Ein künstliches Hüftgelenk kann meist operativ eingesetzt werden, ohne dass gravierende Probleme auftreten. Die Hüftprothese sorgt in der Regel dafür, dass die Schmerzen verschwinden und eine gute Beweglichkeit im Gelenk erreicht werden kann. Es kann eine mehr oder weniger lange Zeit dauern, bis das Hüftgelenk wieder voll funktionsfähig ist. In manchen Fällen können Komplikationen auftreten, welche dazu führen können, dass das Ergebnis nicht den Anforderungen entspricht. Die Hüftprothese hält im Durchschnitt ungefähr 15 Jahre und muss gegebenenfalls in einer erneuten Operation ausgewechselt werden. Die Lebensdauer des Gelenkersatzes kann jedoch erheblich schwanken. Um die Funktionstüchtigkeit der Prothese möglichst lange zu erhalten, sollte der Patient zu starke Belastungen auf das Hüftgelenk meiden.
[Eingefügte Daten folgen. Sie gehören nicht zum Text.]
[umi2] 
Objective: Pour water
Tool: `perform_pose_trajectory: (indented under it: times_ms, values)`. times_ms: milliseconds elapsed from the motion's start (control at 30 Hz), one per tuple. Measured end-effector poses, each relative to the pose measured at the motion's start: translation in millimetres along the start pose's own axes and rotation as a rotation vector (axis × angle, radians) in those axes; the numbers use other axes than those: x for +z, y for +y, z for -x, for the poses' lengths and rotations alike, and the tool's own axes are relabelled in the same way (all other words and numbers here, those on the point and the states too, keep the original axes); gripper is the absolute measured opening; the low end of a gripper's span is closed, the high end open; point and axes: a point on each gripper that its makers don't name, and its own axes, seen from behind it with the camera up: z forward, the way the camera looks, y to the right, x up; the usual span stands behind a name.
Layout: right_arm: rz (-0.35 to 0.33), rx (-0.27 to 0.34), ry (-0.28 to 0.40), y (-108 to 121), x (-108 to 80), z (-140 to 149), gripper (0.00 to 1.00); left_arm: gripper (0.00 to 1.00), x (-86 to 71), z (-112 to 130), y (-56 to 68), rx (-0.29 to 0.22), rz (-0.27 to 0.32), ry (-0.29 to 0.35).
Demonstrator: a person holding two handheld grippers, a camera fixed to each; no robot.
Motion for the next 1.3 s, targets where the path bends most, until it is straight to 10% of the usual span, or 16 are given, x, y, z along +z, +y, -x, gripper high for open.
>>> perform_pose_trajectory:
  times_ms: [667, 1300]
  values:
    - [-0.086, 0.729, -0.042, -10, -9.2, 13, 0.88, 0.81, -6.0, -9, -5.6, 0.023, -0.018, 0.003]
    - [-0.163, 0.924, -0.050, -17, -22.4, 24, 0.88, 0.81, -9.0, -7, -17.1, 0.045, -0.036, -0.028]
Ein Gelenkverschleiß in der Hüfte (Coxarthrose) bedeutet nicht gleich, dass eine Hüftprothese eingearbeitet werden muss. In vielen Fällen kann eine Arthrose auch mit anderen Methoden wie einer Gabe von Medikamenten, einer Ruhelagerung oder gezielter Krankengymnastik behandelt werden. Zudem kann schon eine Verminderung einer Belastung durch ungeeigneten Sport oder durch ein zu hohes Körpergewicht einen Rückgang der Arthrose bewirken.